An important thing to understand is that establishing guardianship of a family member is often best handled before the child turns 18. That is when it's not an adversarial process. Establishing guardianship of a minor child with special needs tends to be far less complicated than establishing guardianship of an adult with special needs.

Questions to Ask

1. Does the child's naivete put him/her in danger?

Does your child understand boundaries and consequences of actions? Does he or she understand and heed warnings to stay away from certain locations or people? Would your child be an easy target for hackers or thieves?

2. Is the child able to make important healthcare decisions?

Many children with disabilities need to take medications well into their adult lives.

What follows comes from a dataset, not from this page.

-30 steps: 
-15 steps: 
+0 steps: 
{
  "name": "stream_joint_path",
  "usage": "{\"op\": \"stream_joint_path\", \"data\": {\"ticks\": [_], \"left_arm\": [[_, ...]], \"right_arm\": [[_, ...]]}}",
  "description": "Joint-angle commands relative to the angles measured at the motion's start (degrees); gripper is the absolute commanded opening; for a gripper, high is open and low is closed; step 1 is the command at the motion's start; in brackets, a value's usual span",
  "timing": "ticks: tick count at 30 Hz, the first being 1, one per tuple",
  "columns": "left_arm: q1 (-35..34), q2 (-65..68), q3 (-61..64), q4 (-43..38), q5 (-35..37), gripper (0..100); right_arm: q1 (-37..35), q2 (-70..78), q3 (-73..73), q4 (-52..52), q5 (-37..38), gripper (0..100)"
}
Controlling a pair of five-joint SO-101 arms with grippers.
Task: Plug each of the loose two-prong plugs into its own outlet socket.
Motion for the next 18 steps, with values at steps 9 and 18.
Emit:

In many cases, adults with special needs end up not taking their proper medications, and a person with legal guardianship may be needed to remind the child to take medications and see a doctor regularly.

3. Is the child able to handle his/her finances?

A big concern after a child turns 18 is whether he or she will be able to handle money matters, and there may be additional concerns such as government benefits -- Supplemental Security Income, for example.

If you answered "yes" to these questions, then establishing guardianship may be the best course of action. Some guardians play a fairly hands-off role whereby they only help a child under certain circumstances. There are also guardians who look after a child every day. An attorney can help you determine the least restrictive yet most protective option for your child.